• [TASK] Could you copy out all the lines in the material below where the word "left" occurs?

#### GIVEN MATERIAL

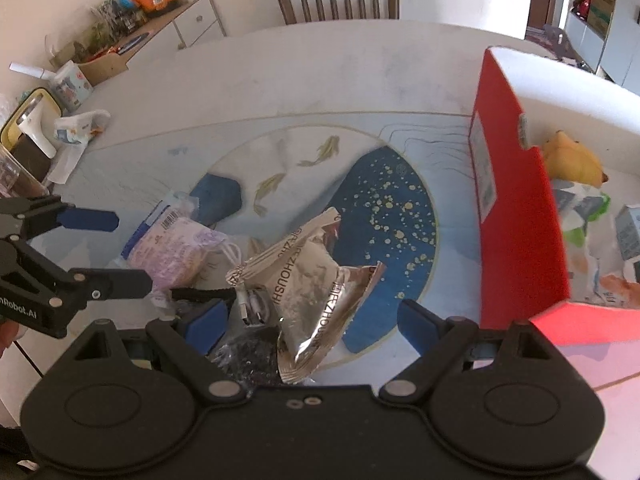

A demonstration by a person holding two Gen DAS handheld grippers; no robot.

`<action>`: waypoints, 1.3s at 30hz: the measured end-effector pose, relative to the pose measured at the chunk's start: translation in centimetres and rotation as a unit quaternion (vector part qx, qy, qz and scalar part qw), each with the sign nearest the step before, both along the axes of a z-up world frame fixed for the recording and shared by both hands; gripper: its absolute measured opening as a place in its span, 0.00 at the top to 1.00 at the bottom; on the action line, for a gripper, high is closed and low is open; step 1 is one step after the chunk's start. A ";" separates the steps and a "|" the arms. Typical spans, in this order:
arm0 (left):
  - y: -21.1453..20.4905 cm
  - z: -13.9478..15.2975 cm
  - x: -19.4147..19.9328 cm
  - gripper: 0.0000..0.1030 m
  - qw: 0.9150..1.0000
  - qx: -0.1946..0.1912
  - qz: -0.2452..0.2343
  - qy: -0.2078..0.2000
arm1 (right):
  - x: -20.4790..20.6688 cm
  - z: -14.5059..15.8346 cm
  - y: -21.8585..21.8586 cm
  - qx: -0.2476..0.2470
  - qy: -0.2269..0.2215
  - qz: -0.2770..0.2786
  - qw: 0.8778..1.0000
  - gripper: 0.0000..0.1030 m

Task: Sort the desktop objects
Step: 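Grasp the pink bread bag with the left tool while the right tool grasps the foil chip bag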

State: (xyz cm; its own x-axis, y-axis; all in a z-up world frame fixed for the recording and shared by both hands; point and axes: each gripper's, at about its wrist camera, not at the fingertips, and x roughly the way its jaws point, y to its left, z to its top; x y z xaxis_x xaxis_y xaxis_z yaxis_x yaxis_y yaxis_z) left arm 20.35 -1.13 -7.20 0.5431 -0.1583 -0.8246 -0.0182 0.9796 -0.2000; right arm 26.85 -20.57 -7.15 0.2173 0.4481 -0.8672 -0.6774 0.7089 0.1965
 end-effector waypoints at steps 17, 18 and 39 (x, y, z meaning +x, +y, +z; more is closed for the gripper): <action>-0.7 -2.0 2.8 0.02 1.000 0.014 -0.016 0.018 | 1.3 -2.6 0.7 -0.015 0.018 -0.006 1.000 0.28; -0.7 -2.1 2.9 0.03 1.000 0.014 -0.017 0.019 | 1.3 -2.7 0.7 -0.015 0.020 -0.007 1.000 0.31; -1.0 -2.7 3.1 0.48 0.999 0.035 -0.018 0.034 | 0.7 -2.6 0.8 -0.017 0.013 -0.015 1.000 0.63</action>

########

• [EXPECTED ANSWER]
arm0 (left):
Step: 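Grasp the pink bread bag with the left tool while the right tool grasps the foil chip bag
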State: (xyz cm; its own x-axis, y-axis; all in a z-up world frame fixed for the recording and shared by both hands; point and axes: each gripper's, at about its wrist camera, not at the fingertips, and x roughly the way its jaws point, y to its left, z to its top; x y z xaxis_x xaxis_y xaxis_z yaxis_x yaxis_y yaxis_z) left arm 20.35 -1.13 -7.20 0.5431 -0.1583 -0.8246 -0.0182 0.9796 -0.2000; right arm 26.85 -20.57 -7.15 0.2173 0.4481 -0.8672 -0.6774 0.7089 0.1965

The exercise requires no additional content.